▶ Work to complete:
Find the line with "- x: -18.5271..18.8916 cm" and the line with "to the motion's" in the entries below; output exactly those two lines, every line between them, and no others.

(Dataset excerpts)
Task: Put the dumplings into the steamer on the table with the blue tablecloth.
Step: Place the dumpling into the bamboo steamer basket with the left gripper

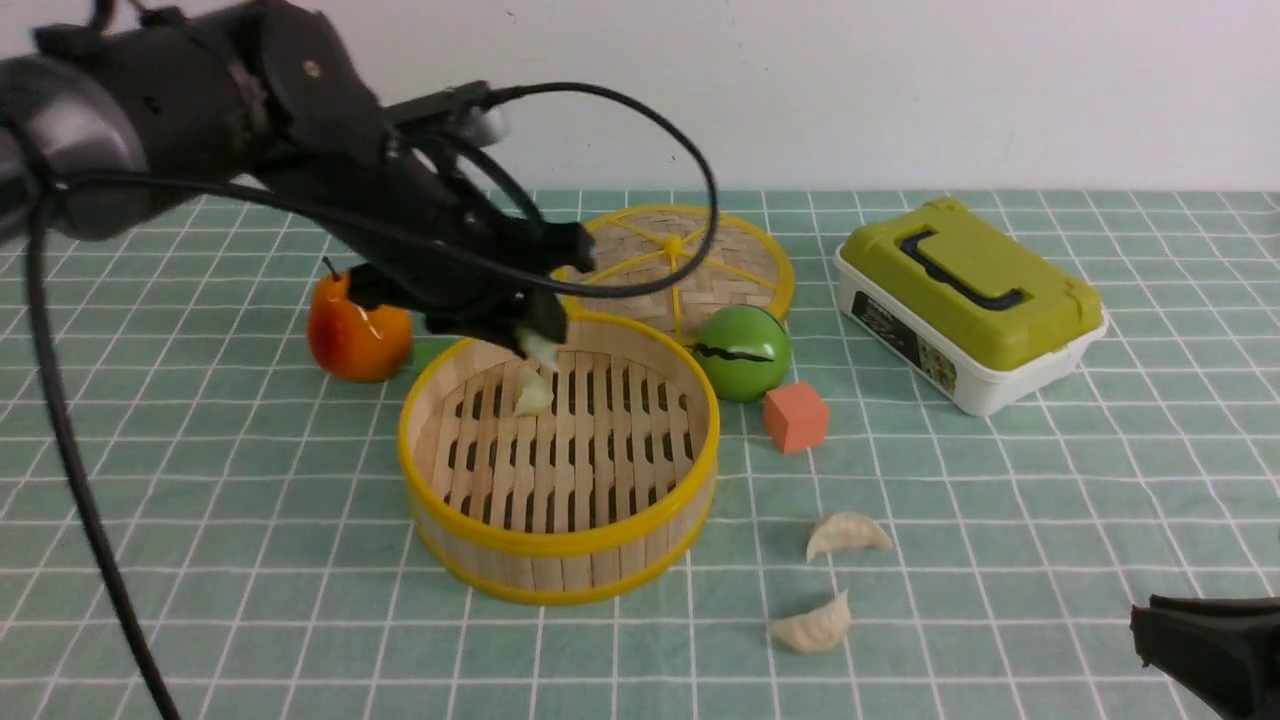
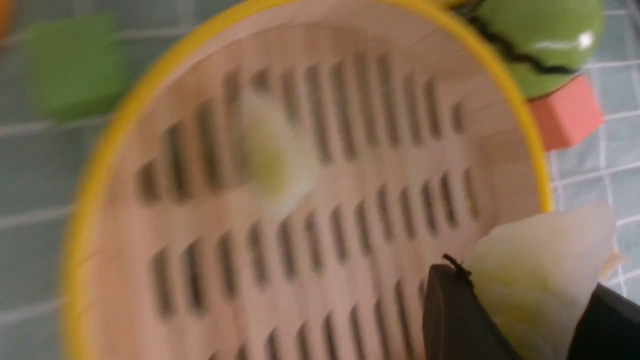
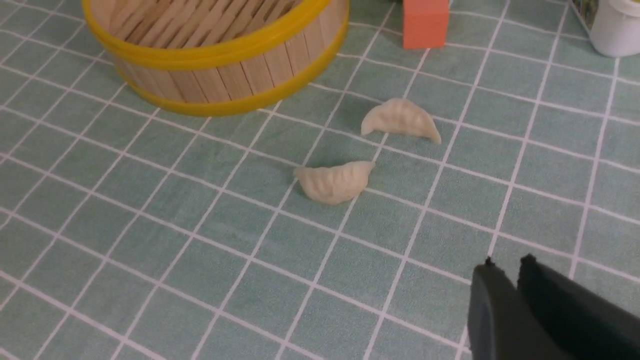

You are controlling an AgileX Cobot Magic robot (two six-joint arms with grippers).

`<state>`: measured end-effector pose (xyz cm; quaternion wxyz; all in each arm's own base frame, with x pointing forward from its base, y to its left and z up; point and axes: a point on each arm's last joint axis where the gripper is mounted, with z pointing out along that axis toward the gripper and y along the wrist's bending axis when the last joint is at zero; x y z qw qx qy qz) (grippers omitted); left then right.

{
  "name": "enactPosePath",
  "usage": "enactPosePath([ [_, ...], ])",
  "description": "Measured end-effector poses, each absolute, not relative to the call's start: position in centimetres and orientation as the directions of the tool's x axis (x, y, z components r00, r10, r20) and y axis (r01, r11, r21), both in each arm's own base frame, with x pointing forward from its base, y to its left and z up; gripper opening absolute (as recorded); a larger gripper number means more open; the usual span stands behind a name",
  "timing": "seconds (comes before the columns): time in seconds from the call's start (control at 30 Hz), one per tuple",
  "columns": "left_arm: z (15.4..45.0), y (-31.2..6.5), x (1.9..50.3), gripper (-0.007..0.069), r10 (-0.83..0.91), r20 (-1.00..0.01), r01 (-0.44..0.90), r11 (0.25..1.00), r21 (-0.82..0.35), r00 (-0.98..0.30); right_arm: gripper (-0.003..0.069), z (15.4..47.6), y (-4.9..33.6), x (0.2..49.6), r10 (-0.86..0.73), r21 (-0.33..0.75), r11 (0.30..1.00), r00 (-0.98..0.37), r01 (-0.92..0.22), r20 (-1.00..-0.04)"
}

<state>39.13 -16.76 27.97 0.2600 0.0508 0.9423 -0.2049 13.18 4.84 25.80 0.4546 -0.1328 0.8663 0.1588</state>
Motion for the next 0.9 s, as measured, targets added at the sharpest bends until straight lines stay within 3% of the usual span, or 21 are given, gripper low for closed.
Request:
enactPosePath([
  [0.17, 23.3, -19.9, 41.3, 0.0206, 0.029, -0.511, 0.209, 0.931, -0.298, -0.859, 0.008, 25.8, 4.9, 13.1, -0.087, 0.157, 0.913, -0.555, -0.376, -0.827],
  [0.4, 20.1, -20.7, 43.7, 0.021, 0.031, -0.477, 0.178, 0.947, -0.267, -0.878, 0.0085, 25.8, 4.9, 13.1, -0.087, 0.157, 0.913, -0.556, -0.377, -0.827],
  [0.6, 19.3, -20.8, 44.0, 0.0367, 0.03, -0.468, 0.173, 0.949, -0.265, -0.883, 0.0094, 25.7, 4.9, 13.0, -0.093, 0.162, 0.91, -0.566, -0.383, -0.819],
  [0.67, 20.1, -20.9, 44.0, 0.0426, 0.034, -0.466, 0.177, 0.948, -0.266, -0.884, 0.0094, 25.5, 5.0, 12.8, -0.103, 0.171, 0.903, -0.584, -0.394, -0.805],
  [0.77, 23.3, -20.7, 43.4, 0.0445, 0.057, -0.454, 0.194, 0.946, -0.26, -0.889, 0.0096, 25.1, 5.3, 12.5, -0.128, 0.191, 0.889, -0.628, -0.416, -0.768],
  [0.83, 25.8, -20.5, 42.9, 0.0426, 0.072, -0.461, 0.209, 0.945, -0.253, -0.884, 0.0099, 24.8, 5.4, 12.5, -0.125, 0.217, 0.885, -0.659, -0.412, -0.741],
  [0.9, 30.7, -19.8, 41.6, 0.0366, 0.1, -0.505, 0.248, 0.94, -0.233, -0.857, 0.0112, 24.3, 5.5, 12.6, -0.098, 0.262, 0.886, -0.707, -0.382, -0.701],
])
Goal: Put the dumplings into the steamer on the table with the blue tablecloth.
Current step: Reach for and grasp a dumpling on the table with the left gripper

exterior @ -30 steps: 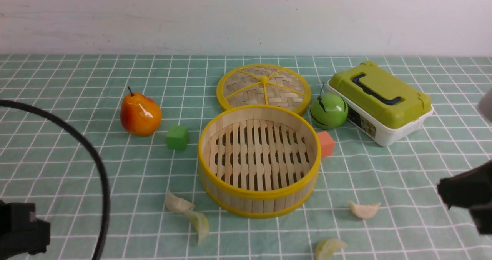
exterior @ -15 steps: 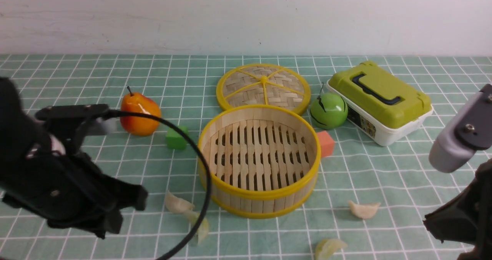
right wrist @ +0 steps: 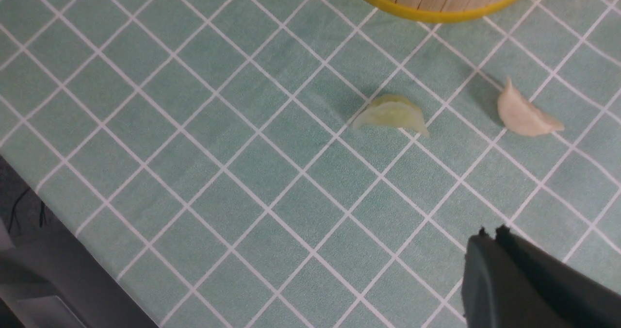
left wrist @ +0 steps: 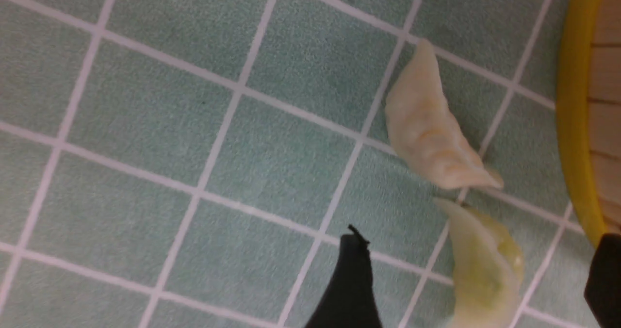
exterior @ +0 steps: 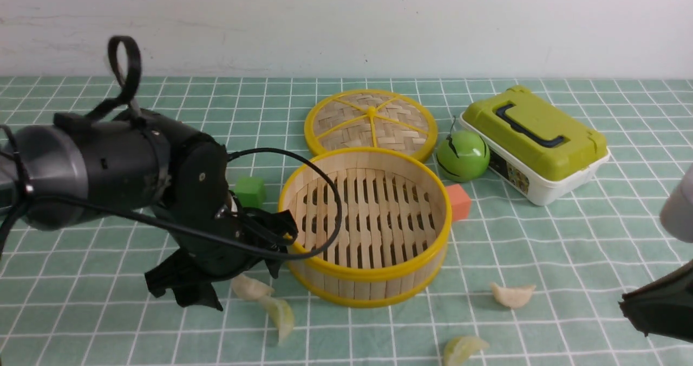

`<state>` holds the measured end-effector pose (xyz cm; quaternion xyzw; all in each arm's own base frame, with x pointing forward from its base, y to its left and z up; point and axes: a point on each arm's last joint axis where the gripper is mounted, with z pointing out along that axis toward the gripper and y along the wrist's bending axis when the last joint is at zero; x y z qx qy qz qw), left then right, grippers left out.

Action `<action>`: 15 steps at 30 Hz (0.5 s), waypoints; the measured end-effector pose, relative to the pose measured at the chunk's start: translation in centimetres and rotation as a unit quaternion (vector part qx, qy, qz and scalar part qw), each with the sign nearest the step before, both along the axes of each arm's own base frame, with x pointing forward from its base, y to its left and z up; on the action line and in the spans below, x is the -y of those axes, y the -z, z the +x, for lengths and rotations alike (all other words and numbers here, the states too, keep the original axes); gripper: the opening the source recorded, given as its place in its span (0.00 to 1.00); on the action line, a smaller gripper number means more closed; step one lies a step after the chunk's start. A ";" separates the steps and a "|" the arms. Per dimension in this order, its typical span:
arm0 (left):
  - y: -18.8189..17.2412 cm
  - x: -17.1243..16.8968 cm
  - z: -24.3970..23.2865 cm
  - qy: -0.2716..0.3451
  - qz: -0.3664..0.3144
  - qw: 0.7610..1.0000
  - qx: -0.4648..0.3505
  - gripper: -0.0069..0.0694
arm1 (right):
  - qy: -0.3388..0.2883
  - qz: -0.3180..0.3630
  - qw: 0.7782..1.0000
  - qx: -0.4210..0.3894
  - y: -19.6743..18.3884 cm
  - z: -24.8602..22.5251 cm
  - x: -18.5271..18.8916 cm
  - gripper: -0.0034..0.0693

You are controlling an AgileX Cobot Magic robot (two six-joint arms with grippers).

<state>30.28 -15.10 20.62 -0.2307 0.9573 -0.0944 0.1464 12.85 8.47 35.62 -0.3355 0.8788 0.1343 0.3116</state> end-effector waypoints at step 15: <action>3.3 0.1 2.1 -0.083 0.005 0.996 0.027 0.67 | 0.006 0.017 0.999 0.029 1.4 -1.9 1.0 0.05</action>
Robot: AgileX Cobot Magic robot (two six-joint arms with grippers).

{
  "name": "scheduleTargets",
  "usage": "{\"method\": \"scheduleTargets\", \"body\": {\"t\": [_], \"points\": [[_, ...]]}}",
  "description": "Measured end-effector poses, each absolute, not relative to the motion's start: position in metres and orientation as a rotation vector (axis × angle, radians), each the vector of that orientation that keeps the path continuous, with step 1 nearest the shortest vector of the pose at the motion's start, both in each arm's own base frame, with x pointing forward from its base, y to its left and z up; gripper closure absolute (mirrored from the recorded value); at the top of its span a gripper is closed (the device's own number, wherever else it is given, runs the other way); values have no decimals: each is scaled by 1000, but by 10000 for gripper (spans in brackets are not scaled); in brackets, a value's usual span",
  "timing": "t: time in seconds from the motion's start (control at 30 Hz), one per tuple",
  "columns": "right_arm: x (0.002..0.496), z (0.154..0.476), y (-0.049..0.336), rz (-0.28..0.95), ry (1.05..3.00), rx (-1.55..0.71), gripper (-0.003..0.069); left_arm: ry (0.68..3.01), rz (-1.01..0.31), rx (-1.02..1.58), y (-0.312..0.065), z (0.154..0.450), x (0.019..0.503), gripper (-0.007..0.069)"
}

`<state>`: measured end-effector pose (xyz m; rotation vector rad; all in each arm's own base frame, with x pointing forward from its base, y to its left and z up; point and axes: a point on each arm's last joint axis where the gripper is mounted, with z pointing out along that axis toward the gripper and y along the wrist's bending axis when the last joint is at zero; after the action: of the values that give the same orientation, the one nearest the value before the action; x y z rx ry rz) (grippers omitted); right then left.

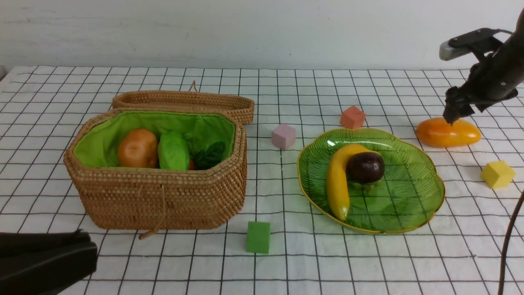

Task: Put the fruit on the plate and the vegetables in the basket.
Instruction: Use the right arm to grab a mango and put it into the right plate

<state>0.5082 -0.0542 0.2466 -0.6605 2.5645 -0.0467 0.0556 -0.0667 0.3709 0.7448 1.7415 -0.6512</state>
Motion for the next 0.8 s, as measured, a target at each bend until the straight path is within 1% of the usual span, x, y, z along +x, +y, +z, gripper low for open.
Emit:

▶ Result for this task:
  - x: -18.5271..18.8916 cm
  - gripper: -0.0034..0.0693

You are controlling an AgileX Cobot Magic robot (two six-joint arms with grippers).

<state>30.28 -15.10 20.62 -0.2307 0.9573 -0.0944 0.1464 12.85 8.47 35.62 -0.3355 0.8788 0.1343 0.3116</state> end-effector waypoints at step 15: <action>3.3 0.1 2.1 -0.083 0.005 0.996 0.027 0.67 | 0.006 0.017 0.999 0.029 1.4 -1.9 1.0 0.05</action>
Robot: AgileX Cobot Magic robot (two six-joint arms with grippers).

{
  "name": "scheduleTargets",
  "usage": "{\"method\": \"scheduleTargets\", \"body\": {\"t\": [_], \"points\": [[_, ...]]}}",
  "description": "Measured end-effector poses, each absolute, not relative to the motion's start: position in metres and orientation as a rotation vector (axis × angle, radians), each the vector of that orientation that keeps the path continuous, with step 1 nearest the shortest vector of the pose at the motion's start, both in each arm's own base frame, with x pointing forward from its base, y to its left and z up; gripper closure absolute (mirrored from the recorded value); at the top of its span a gripper is closed (the device's own number, wherever else it is given, runs the other way); values have no decimals: each is scaled by 1000, but by 10000 for gripper (spans in brackets are not scaled); in brackets, a value's usual span",

The output above is the complete answer.